▶ Problem details: Give back the full listing exactly as written.

▶ Exercise data:

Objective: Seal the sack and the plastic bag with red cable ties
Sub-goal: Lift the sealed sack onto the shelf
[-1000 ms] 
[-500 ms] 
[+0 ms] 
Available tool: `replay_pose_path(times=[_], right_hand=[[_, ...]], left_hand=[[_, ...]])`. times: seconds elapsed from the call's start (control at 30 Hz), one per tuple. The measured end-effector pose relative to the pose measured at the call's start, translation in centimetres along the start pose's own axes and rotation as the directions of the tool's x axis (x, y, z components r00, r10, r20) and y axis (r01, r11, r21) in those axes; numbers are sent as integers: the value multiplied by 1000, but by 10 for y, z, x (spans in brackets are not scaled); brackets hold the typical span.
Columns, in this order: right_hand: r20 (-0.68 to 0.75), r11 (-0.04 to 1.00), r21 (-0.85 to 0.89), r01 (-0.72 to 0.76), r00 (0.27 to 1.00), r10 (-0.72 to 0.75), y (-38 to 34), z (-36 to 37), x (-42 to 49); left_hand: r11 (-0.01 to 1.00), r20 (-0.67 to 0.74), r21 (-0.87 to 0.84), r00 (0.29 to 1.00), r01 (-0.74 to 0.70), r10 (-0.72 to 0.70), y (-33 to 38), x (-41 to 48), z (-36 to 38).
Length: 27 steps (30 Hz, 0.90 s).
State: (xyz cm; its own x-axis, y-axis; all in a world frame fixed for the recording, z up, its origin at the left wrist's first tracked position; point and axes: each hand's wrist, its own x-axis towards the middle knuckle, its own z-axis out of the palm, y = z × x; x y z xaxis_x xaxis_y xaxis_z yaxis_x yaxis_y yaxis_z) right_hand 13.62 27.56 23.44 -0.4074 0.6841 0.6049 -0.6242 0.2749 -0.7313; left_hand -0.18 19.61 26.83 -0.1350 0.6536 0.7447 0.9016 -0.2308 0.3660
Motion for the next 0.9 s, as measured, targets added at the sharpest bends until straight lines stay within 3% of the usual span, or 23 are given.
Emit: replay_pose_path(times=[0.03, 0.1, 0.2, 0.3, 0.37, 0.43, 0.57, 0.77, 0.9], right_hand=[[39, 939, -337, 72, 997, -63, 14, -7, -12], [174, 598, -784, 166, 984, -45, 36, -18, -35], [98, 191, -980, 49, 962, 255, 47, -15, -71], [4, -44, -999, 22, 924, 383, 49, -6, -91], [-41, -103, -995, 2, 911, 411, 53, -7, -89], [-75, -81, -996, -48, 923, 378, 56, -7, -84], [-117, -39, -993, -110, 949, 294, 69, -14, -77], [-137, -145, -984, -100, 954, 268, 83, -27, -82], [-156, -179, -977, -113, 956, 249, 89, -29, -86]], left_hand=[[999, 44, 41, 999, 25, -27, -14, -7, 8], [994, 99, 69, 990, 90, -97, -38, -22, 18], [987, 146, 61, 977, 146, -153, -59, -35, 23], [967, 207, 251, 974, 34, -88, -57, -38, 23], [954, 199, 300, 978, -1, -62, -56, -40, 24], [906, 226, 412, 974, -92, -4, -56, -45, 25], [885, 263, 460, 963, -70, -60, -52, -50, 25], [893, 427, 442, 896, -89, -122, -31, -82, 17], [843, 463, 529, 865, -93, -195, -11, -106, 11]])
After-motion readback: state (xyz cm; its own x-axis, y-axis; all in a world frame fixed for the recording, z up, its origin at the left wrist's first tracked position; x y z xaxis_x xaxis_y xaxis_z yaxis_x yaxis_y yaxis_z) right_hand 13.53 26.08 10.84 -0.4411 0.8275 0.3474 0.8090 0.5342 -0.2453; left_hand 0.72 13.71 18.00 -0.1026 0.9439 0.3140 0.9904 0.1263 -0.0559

▶ Output:
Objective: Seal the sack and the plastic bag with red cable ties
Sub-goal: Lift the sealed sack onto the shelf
[-1000 ms] 
[-500 ms] 
[+0 ms] 
Available tool: `replay_pose_path(times=[_], right_hand=[[_, ...]], left_hand=[[_, ...]])`. times: seconds elapsed from the call's start (control at 30 Hz), one per tuple. The measured end-effector pose relative to the pose measured at the call's start, translation in centimetres along the start pose's own axes and rotation as the directions of the tool's x axis (x, y, z components r00, r10, r20) and y axis (r01, r11, r21) in those axes; numbers are sent as integers: the value multiplied by 1000, but by 10 for y, z, x (spans in brackets are not scaled); brackets hold the typical span.
Columns, in this order: right_hand: r20 (-0.68 to 0.75), r11 (-0.04 to 1.00), r21 (-0.85 to 0.89), r01 (-0.72 to 0.76), r00 (0.27 to 1.00), r10 (-0.72 to 0.75), y (-38 to 34), z (-36 to 37), x (-42 to 49); left_hand: r11 (-0.01 to 1.00), r20 (-0.67 to 0.74), r21 (-0.87 to 0.84), r00 (0.29 to 1.00), r01 (-0.74 to 0.70), r10 (-0.72 to 0.70), y (-33 to 38), x (-41 to 48), z (-36 to 38).
Length: 27 steps (30 Hz, 0.90 s).
State: (xyz cm; its own x-axis, y-axis; all in a world frame fixed for the recording, z up, its origin at the left wrist's first tracked position; point and axes: each hand's wrist, its own x-axis towards the middle knuckle, its own z-axis out of the palm, y = z × x; x y z xaxis_x xaxis_y xaxis_z yaxis_x yaxis_y yaxis_z) right_hand 13.62 27.56 23.44 -0.4074 0.6841 0.6049 -0.6242 0.2749 -0.7313; left_hand -0.18 19.61 26.83 -0.1350 0.6536 0.7447 0.9016 -0.2308 0.3660
Motion for the next 0.9 s, as measured, targets added at the sharpest bends until straight lines stay within 3% of the usual span, or 23 are given.
Emit: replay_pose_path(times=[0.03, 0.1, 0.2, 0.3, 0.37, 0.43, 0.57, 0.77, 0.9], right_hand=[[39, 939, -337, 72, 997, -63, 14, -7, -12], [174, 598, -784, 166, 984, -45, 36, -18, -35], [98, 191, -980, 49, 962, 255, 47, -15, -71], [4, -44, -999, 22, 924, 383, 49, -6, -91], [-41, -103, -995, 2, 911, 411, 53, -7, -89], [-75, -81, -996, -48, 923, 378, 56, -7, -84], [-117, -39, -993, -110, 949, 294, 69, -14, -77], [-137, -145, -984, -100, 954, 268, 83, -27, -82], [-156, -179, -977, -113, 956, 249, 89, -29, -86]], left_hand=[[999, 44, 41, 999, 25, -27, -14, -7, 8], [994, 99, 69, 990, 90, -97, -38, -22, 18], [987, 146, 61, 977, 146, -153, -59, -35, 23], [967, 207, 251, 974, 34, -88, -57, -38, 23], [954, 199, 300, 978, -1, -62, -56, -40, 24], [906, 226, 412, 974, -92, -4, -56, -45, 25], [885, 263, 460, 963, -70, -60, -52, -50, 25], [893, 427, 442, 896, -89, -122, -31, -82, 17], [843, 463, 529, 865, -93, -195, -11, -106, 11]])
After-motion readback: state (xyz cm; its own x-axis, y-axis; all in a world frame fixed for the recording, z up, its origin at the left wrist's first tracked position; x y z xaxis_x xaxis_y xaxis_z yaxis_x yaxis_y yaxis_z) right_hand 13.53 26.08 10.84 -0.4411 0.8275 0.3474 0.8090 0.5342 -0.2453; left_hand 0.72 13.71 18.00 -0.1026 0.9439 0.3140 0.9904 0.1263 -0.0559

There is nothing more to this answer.